After your data is transferred, it is fully available for use on both source and target. Cloud Sync can sync data on-demand when an update is triggered or continuously sync data based on a predefined schedule. Regardless, Cloud Sync only moves the deltas, so time and money spent on data replication is minimized.
Cloud Sync is a software as a service (SaaS) tool that is extremely simple to set up and use. Data transfers that are triggered by Cloud Sync are carried out by data brokers. Cloud Sync data brokers can be deployed in AWS, Azure, Google Cloud Platform, or on-premises.
NetApp XCP is client-based software for any-to-NetApp and NetApp-to-NetApp data migrations and file system insights. XCP is designed to scale and achieve maximum performance by utilizing all available system resources to handle high-volume datasets and high-performance migrations. XCP helps you to gain complete visibility into the file system with the option to generate reports.
NetApp XCP is available in a single package that supports NFS and SMB protocols. XCP includes a Linux binary for NFS data sets and a windows executable for SMB data sets.
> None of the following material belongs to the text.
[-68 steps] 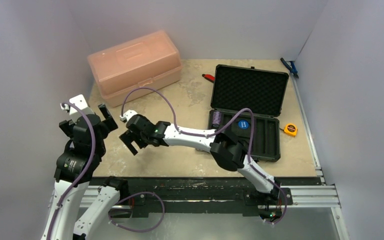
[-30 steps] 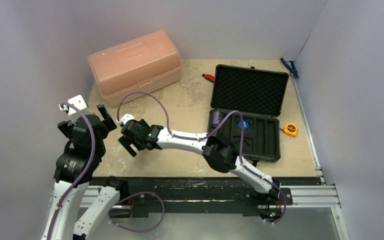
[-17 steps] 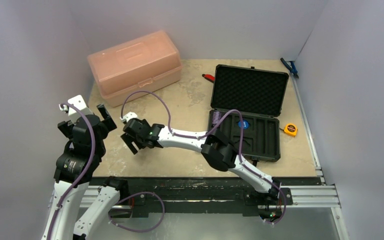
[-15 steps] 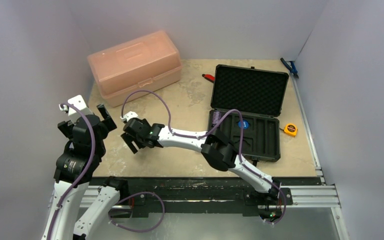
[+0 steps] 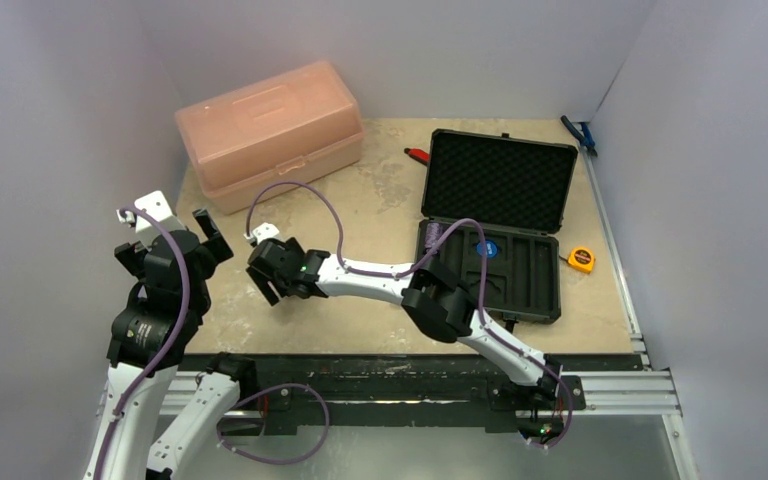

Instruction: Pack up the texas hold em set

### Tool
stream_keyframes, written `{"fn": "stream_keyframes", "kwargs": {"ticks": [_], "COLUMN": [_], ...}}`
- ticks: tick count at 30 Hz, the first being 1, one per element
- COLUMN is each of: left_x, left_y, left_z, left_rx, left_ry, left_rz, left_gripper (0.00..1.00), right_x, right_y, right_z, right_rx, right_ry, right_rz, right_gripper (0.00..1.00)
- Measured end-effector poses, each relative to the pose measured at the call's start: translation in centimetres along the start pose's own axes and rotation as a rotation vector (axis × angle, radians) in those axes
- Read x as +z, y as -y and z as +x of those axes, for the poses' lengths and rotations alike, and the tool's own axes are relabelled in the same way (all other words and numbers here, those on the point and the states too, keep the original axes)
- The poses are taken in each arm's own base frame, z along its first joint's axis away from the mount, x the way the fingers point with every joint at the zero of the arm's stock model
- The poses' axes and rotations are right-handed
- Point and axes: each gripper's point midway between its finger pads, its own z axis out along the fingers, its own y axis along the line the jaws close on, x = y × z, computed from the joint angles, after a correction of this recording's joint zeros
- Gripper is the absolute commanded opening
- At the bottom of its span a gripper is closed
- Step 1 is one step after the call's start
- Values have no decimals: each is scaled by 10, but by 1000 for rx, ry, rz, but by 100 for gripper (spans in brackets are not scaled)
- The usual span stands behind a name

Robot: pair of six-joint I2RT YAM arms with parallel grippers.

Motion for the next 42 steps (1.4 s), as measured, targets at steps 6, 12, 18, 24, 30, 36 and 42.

NetApp XCP File Analytics is host-based software that detects file shares, runs scans on the file system, and provides a dashboard for file analytics. XCP File Analytics is compatible with both NetApp and non-NetApp systems and runs on Linux or Windows hosts to provide analytics for NFS and SMB-exported file systems.
NetApp ONTAP FlexGroup Volumes
A training dataset can be a collection of potentially billions of files. Files can include text, audio, video, and other forms of unstructured data that must be stored and processed to be read in parallel. The storage system must store large numbers of small files and must read those files in parallel for sequential and random I/O.
A FlexGroup volume is a single namespace that comprises multiple constituent member volumes, as shown in the following figure. From a storage administrator viewpoint, a FlexGroup volume is managed and acts like a NetApp FlexVol volume. Files in a FlexGroup volume are allocated to individual member volumes and are not striped across volumes or nodes. They enable the following capabilities:
FlexGroup volumes provide multiple petabytes of capacity and predictable low latency for high-metadata workloads.
They support up to 400 billion files in the same namespace.
They support parallelized operations in NAS workloads across CPUs, nodes, aggregates, and constituent FlexVol volumes.